For me, being subjected to unnecessary alone time with my dad has always ranked at or near the top of this list.  So it’s difficult to remember why I ever thought that spending multiple consecutive days in his company would be a sensible idea.  Nearly three decades after the divorce that allowed my mom, my two brothers, and me to flee the home we shared with him like sanitarium escapees, he is practically the same.  He’s still broke.  He still snores.  He still chews noisily.  He still dresses inappropriately.  He still smokes (only now he occasionally does so while simultaneously wearing as many as five nicotine patches).  He’s still given to bellowing, often while consuming Franzia boxed wine, “Stick that in your pipe and smoke it!”

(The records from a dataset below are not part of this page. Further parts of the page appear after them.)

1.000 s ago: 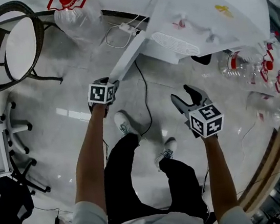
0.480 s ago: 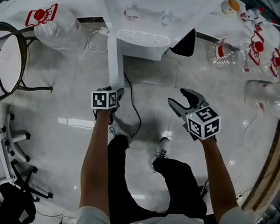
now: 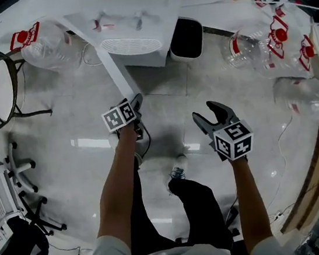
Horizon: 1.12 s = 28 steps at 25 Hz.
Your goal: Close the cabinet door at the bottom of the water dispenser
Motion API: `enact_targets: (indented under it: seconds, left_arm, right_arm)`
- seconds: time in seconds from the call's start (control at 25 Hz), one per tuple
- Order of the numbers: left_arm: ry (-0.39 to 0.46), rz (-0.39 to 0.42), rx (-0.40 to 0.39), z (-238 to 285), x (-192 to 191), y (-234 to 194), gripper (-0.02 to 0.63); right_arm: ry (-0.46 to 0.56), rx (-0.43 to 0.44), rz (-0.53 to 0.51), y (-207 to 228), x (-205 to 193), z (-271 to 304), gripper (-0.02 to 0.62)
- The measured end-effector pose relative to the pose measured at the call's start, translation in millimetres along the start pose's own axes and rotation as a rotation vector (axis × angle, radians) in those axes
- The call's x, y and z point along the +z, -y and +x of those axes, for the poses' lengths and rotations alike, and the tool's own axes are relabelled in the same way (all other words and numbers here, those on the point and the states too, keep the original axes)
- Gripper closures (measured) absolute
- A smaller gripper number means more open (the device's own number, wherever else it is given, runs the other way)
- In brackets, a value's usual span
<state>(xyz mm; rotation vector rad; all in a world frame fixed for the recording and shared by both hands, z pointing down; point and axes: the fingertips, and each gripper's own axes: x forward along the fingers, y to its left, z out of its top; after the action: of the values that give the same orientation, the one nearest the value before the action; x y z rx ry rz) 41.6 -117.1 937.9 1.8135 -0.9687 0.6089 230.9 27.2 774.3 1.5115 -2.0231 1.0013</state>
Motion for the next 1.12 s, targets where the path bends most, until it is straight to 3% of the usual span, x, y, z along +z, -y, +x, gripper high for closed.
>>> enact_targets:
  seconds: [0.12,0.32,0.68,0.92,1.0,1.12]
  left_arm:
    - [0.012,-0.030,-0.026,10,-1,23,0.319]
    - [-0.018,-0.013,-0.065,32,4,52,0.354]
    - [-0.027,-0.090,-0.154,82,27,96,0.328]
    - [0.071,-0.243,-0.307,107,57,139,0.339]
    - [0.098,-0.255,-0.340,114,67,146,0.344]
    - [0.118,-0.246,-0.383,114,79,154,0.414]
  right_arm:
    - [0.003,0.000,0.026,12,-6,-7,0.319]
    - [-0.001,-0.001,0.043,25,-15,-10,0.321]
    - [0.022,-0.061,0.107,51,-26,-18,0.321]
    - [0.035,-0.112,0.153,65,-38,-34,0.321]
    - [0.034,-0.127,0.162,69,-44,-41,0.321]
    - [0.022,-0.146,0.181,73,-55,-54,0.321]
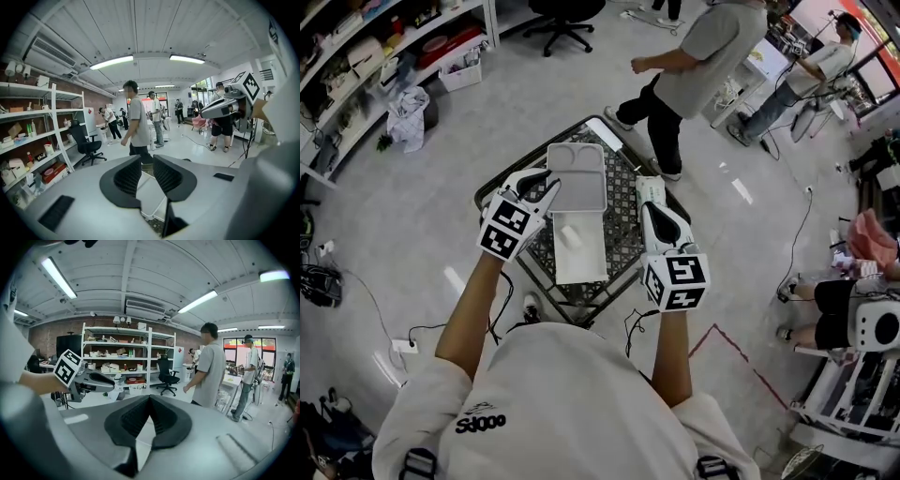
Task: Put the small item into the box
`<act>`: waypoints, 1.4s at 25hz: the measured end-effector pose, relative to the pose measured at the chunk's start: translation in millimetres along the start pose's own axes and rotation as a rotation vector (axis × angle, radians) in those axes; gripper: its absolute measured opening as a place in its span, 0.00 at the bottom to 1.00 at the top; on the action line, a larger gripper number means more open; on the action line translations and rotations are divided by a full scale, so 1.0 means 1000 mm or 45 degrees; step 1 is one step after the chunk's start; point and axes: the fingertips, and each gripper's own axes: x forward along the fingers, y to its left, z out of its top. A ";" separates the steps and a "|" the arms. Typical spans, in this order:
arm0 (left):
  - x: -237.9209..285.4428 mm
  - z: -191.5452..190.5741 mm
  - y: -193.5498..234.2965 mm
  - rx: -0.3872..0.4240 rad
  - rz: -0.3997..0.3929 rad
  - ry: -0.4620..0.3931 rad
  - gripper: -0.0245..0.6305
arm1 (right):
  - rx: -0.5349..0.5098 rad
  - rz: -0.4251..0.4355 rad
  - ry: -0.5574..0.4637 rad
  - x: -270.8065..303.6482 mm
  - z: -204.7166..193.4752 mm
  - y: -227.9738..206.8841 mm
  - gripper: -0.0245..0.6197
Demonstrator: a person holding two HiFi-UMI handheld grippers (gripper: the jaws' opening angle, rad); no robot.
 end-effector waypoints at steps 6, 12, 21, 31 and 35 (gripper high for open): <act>-0.021 0.028 0.005 0.045 0.000 -0.073 0.12 | -0.085 0.017 -0.093 -0.008 0.035 0.006 0.05; -0.037 0.052 0.007 0.088 0.041 -0.133 0.07 | -0.159 0.040 -0.166 -0.013 0.057 0.011 0.05; -0.065 0.102 -0.006 0.136 0.039 -0.318 0.05 | -0.244 0.067 -0.243 -0.024 0.086 0.019 0.05; -0.069 0.108 -0.009 0.173 0.005 -0.324 0.05 | -0.287 0.101 -0.236 -0.020 0.089 0.028 0.05; -0.070 0.109 -0.009 0.179 0.003 -0.326 0.05 | -0.297 0.114 -0.231 -0.018 0.089 0.031 0.05</act>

Plus, he stutters.  Badly.  Especially when gooned on Franzia.  This would be easier to cope with if, upon being instructed in therapy that mantras and aphorisms can help mitigate difficult speech impediments, he hadn’t gleaned many of his safe words from his favorite movies and TV shows.  Or if he didn’t make use of them quite so frequently.

Take, for example, “prove it,” Jack Palance’s deadpan line from the 1953 western Shane.  Literally anything can and will be followed up with “prove it.”

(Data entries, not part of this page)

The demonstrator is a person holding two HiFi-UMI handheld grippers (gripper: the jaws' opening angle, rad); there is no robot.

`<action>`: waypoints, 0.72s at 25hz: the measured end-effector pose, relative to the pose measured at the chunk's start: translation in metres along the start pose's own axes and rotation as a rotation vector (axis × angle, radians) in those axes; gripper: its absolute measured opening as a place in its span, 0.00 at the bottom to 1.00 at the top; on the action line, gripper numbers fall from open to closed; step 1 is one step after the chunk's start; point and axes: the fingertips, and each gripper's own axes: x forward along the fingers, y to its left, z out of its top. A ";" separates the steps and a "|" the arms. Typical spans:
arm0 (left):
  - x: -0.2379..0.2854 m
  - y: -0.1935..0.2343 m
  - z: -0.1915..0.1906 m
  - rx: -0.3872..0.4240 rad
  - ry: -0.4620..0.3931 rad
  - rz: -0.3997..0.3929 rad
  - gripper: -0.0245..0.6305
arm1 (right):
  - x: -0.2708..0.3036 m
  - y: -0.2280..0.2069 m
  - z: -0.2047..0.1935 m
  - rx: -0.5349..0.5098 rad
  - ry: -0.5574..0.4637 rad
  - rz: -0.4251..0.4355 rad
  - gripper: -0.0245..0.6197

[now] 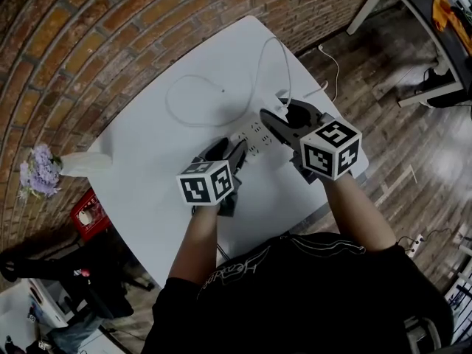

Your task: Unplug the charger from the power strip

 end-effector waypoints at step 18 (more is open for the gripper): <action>-0.156 -0.132 0.026 0.056 -0.292 -0.241 0.07 | -0.126 0.104 0.001 0.009 -0.100 0.182 0.22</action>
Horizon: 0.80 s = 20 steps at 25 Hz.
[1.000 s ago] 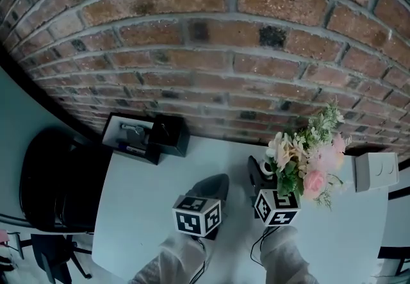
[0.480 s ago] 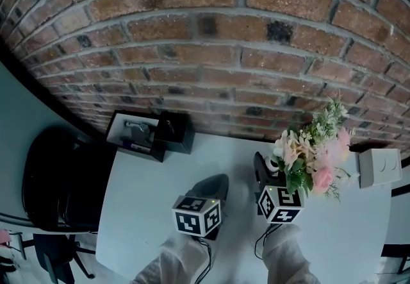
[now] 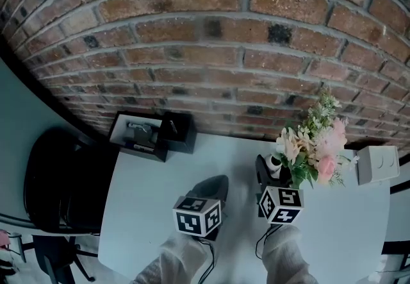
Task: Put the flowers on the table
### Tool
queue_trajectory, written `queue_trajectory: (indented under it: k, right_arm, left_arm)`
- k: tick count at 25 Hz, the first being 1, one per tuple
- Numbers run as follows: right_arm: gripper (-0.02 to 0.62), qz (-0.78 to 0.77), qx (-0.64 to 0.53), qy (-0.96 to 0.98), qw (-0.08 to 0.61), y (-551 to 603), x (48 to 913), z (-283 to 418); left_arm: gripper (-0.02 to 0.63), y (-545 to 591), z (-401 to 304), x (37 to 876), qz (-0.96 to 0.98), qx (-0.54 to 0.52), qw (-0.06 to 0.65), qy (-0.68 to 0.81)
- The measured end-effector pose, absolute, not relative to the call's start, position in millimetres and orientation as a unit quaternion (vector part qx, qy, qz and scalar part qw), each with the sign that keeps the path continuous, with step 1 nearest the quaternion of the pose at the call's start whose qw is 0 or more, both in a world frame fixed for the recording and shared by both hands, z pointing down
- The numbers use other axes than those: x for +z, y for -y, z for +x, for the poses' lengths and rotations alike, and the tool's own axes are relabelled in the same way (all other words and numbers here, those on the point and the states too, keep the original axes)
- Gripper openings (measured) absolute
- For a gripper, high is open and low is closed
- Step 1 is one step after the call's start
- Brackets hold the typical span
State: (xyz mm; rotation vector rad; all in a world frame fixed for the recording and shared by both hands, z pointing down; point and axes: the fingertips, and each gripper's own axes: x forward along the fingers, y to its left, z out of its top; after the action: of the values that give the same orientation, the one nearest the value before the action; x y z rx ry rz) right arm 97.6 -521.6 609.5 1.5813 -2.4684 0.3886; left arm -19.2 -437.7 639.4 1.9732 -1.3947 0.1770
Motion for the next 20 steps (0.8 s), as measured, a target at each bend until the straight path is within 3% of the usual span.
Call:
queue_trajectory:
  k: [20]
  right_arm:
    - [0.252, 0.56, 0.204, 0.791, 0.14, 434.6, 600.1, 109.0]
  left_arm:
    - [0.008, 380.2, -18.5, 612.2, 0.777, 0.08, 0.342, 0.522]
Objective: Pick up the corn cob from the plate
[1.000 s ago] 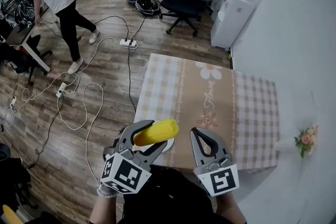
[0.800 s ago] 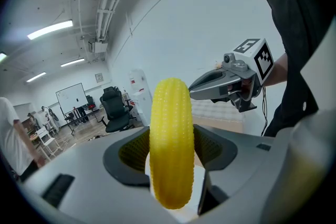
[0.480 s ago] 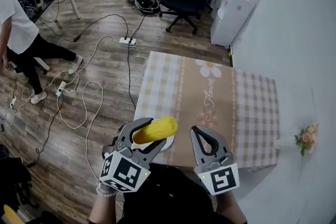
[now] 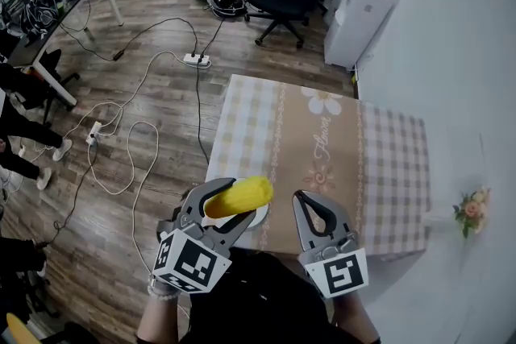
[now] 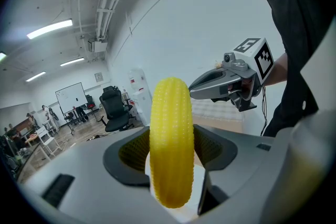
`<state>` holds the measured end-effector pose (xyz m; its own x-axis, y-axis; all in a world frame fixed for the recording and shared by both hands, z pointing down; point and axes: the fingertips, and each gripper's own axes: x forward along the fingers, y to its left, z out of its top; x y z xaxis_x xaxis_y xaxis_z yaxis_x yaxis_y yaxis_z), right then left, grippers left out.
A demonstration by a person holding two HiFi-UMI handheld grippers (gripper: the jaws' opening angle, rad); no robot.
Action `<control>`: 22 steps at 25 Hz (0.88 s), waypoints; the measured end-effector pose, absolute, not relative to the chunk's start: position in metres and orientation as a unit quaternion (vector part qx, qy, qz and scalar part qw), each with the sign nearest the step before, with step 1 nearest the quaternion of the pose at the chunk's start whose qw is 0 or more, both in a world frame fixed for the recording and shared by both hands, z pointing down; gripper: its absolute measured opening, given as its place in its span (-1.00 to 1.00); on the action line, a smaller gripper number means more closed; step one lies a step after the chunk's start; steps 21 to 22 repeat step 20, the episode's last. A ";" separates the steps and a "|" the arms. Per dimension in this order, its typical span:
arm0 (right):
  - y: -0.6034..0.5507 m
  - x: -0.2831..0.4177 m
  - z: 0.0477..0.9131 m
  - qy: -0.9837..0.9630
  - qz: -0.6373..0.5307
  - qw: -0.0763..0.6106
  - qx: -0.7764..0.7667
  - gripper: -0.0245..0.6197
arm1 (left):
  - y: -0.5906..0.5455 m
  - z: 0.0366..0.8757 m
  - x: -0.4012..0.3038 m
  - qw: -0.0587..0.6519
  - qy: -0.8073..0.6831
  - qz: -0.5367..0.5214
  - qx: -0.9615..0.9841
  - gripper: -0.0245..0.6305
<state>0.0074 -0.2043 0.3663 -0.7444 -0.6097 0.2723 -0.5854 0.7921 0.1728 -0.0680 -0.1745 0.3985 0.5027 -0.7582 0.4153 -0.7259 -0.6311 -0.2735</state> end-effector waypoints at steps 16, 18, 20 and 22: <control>-0.205 0.003 0.369 -0.935 -0.036 0.164 0.313 -0.79 | -0.174 0.402 -0.069 0.028 0.426 -0.261 -0.866 -0.12; -0.205 0.003 0.370 -0.935 -0.037 0.164 0.313 -0.79 | -0.175 0.404 -0.069 0.028 0.425 -0.261 -0.866 -0.12; -0.205 0.003 0.371 -0.935 -0.038 0.163 0.312 -0.79 | -0.175 0.405 -0.069 0.028 0.425 -0.261 -0.866 -0.12; -0.205 0.003 0.371 -0.935 -0.038 0.163 0.312 -0.79 | -0.175 0.405 -0.069 0.028 0.425 -0.261 -0.866 -0.12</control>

“Dad, I need a ride to the arcade,” you might say.

“Prove it.”

“Whoa—this pizza is incredible!”

“Prove it.”

“A muskrat gnawed off my left arm on the way home from school, Dad, and a significant amount of blood appears to be squirting out of the stump.”

“Prove it.”

All of these quirks, as well as any other idiosyncrasy he ever whipped out to frustrate, humiliate, or anger me, are still present and accounted for in the seventy-year-old vintage of Mark Ashley Sellers Jr.  Yet for reasons I began to regret almost immediately, or at least strongly reconsider, he and I recently formulated a plan to set off on a three-day trip—the longest stretch of time we would spend alone together since 1986, when we drove straight through a blizzard from Michigan to Washington, D.C., and instead of performing standard-issue fatherly tasks like playing the license plate game or lecturing me about the importance of choosing the right lawnmower, he did unpredictable, borderline-insane things, such as yelling over a Don Henley song, “Semis!  Goddamn semis!  Aieeee!

This wasn’t going to be just any old road trip with my dad into the swamps of southern Michigan, either.  I would be heading with my dad into the swamps of southern Michigan to catch snakes.